Since 2007, experts at Cincinnati Children’s have been working with other top pediatric centers across the country to track outcomes from these surgical treatments through a large federally funded study called Teen-Longitudinal Assessment of Bariatric Surgery (Teen-LABS).
In this study, Xanthakos; senior author Heidi Kalkwarf, PhD, RD; and their surgical colleagues, including Michael Helmrath, MD, at Cincinnati Children’s, and Thomas Inge, MD, PhD, at Children’s Hospital Colorado, focused on the nutritional impacts of the two most common forms of the surgery—Roux-en-Y gastric bypass (RYGB) and VSG. Their findings five years after treatment include the following:
• In both procedures, patients benefitted from weight loss of approximately 23%.
• After RYGB, levels of vitamin B12 declined significantly, but B12 levels didn’t drop after VSG.
• After RYGB, 71% of patients had low iron stores compared with 2.5% of patients prior to surgery.
• For those receiving VSG, 45% had low iron stores at five years, compared with 11% prior to surgery.
• More than twice as many RYGB participants than VSG recipients had multiple nutrient deficiencies at five years (59% vs 27%).
• No significant changes were found after either procedure for folate or vitamins A, B1, or D.
“Both B12 and iron deficiency can cause anemia, and B12 deficiency can also cause significant neurological dysfunction,” Kalkwarf says. “If caught early, dietary supplements can minimize these risks, which is why annual nutrition testing is so important.
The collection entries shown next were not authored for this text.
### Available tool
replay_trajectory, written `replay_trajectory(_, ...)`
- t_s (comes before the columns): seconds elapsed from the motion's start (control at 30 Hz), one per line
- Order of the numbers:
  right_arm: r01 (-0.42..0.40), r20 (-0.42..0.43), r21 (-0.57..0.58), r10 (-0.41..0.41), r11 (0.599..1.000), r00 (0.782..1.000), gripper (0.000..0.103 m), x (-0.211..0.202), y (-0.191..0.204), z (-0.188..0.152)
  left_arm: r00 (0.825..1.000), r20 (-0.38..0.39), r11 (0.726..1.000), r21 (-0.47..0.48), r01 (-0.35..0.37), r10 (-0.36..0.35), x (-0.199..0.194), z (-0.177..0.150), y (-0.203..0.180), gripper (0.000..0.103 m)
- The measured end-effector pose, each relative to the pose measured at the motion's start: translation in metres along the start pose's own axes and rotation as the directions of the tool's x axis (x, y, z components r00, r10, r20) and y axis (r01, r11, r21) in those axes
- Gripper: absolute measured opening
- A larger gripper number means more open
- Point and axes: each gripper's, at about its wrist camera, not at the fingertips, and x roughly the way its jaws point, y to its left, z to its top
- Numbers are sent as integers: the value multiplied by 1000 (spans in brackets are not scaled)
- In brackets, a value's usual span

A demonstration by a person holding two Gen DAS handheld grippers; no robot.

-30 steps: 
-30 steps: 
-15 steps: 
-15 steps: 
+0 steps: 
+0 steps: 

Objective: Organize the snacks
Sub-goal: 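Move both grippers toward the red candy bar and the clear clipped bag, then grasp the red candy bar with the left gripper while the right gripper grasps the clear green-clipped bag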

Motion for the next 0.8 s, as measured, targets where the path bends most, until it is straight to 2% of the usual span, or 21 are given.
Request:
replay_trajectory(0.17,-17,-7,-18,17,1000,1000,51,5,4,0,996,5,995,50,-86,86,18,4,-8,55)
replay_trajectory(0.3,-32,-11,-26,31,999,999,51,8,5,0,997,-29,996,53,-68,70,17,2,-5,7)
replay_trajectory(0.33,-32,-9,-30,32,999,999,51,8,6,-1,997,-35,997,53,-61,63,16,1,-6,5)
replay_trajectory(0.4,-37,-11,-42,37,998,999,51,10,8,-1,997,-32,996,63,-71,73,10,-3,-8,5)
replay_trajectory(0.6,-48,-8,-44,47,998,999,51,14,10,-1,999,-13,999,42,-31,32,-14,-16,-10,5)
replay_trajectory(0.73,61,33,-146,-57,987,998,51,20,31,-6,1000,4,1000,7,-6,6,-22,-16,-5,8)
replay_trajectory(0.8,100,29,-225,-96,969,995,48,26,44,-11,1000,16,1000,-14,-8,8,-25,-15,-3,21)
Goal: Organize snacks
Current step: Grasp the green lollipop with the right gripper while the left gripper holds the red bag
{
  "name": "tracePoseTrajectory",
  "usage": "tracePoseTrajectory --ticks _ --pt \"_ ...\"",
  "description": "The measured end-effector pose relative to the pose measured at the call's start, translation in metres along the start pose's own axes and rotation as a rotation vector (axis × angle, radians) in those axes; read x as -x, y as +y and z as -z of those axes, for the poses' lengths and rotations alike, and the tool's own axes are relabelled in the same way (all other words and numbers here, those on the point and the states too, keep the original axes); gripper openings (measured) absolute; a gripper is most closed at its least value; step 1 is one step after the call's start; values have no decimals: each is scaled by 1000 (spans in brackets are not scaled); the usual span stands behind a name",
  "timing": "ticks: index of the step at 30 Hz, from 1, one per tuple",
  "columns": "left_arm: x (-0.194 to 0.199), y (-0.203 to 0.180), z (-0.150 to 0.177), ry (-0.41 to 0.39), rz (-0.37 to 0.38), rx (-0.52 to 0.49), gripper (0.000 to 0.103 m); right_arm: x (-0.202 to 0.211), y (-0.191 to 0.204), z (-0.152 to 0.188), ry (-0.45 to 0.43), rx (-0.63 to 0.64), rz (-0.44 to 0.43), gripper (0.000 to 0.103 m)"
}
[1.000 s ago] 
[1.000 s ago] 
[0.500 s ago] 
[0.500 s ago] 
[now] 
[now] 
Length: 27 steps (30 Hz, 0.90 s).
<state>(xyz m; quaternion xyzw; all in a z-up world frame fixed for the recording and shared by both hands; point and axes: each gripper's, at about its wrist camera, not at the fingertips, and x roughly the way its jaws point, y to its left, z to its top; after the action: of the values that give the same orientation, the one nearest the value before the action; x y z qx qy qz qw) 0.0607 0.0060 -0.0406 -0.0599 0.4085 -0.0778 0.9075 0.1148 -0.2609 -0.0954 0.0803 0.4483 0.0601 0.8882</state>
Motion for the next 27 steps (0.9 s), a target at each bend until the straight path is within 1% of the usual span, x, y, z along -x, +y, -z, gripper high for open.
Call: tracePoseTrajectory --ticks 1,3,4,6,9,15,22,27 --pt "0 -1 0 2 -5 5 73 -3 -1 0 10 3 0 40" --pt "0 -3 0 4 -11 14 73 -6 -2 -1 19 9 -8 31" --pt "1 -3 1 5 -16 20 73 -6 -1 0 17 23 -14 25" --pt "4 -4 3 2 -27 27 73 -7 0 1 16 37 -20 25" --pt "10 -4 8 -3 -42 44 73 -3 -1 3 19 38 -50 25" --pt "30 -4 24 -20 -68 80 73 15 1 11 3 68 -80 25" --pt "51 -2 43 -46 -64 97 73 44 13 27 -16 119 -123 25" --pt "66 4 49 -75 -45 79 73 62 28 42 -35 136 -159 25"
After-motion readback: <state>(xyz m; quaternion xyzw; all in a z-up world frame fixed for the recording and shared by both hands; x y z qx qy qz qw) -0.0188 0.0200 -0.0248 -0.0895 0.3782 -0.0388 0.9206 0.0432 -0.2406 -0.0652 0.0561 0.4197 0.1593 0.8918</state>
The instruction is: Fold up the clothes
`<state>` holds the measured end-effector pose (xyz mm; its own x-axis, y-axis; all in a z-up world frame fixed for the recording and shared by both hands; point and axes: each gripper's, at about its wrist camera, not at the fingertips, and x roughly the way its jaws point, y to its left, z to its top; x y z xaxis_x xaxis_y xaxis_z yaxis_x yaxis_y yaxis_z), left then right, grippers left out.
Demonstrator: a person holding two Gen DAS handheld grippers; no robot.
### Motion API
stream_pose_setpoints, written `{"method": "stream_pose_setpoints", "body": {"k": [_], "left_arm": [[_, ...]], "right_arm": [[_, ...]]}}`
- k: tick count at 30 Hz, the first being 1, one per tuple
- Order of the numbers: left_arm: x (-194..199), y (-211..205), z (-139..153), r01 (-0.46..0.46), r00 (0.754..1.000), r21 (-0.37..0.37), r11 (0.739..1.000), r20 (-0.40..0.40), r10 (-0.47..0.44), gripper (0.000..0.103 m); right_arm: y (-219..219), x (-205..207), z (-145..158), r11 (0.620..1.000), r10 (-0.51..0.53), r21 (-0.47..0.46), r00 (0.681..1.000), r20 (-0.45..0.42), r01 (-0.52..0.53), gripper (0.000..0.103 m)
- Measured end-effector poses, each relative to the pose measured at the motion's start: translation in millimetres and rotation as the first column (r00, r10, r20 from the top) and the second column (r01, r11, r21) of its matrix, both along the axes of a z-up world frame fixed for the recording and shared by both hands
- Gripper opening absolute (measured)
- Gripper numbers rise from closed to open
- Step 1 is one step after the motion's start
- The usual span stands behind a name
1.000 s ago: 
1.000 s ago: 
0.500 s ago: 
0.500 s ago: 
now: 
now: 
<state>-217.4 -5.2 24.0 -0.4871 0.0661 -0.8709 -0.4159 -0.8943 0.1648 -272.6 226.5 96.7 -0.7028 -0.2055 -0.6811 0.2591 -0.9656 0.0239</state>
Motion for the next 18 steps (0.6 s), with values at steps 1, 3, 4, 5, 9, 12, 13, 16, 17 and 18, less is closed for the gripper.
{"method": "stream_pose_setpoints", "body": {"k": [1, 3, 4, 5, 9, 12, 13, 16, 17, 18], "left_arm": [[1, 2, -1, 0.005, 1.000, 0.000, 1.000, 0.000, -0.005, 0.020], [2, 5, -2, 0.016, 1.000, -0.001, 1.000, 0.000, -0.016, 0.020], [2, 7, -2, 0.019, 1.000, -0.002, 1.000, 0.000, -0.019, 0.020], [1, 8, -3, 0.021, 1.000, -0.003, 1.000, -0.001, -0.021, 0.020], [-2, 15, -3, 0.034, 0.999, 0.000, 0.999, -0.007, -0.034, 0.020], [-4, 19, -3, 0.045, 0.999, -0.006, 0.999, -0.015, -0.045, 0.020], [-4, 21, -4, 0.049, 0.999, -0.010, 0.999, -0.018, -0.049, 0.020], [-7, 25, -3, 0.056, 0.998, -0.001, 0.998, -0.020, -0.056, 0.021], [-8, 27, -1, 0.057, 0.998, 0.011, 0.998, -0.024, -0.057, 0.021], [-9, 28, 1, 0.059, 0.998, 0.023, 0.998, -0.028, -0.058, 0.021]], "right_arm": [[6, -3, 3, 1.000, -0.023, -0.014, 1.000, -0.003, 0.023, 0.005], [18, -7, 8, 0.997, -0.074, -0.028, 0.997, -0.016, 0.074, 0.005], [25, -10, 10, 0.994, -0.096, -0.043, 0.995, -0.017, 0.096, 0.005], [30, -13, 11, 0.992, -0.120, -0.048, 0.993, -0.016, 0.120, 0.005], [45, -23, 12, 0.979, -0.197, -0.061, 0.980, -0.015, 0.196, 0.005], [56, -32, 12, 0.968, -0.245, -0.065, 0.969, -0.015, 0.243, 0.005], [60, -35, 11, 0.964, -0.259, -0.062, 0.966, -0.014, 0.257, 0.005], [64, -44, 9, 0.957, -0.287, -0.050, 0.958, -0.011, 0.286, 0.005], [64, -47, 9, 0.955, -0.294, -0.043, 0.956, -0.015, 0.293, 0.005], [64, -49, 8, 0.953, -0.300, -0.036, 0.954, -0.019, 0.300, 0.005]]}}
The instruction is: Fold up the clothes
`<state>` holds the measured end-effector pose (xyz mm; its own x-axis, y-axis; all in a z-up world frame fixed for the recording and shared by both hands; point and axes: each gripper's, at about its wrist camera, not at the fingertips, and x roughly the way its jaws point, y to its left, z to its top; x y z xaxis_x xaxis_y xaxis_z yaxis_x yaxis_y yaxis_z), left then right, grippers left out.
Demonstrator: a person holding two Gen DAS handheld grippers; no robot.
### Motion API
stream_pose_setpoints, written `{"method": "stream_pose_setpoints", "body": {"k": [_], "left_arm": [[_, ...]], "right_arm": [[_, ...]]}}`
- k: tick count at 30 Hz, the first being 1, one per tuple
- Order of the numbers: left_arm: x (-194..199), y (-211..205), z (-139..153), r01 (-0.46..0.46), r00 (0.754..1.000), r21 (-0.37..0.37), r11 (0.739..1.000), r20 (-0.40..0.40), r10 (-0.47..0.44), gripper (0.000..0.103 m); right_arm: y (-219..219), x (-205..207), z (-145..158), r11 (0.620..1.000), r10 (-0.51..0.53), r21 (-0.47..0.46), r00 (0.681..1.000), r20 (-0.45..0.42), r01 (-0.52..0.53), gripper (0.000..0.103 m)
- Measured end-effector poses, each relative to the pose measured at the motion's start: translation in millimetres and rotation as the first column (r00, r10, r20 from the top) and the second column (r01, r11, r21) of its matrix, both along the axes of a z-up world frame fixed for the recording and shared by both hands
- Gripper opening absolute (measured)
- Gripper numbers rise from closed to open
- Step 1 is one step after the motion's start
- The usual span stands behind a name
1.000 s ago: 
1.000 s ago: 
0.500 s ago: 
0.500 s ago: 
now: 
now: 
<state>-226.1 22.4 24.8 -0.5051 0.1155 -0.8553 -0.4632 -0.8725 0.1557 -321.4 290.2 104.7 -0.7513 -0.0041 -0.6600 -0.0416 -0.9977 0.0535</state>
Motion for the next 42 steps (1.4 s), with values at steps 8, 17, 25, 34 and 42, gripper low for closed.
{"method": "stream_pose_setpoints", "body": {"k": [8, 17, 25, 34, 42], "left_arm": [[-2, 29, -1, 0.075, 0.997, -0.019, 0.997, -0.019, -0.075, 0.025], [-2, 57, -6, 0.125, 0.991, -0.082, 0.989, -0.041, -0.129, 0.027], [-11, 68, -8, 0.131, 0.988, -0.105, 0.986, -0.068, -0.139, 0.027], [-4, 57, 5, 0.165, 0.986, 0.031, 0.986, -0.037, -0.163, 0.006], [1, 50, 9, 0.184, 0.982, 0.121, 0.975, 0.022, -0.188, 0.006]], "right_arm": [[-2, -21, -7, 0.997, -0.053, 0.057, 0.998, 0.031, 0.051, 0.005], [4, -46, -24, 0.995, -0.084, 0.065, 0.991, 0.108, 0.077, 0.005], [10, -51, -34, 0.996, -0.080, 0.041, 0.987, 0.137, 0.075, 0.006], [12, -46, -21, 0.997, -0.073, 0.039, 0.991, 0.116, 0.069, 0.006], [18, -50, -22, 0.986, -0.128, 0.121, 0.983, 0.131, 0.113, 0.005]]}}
It’s also important to eat a well-balanced diet in addition to taking supplements and involve a registered dietitian in the pre- and postoperative care of these patients.”
Untreated, the most common symptoms of iron deficiency anemia in adults include fatigue, weakness, and exercise intolerance. In young children, iron deficiency also can lead to cognitive impairment, but it’s unknown whether developing iron deficiency in adolescence would have the same effect.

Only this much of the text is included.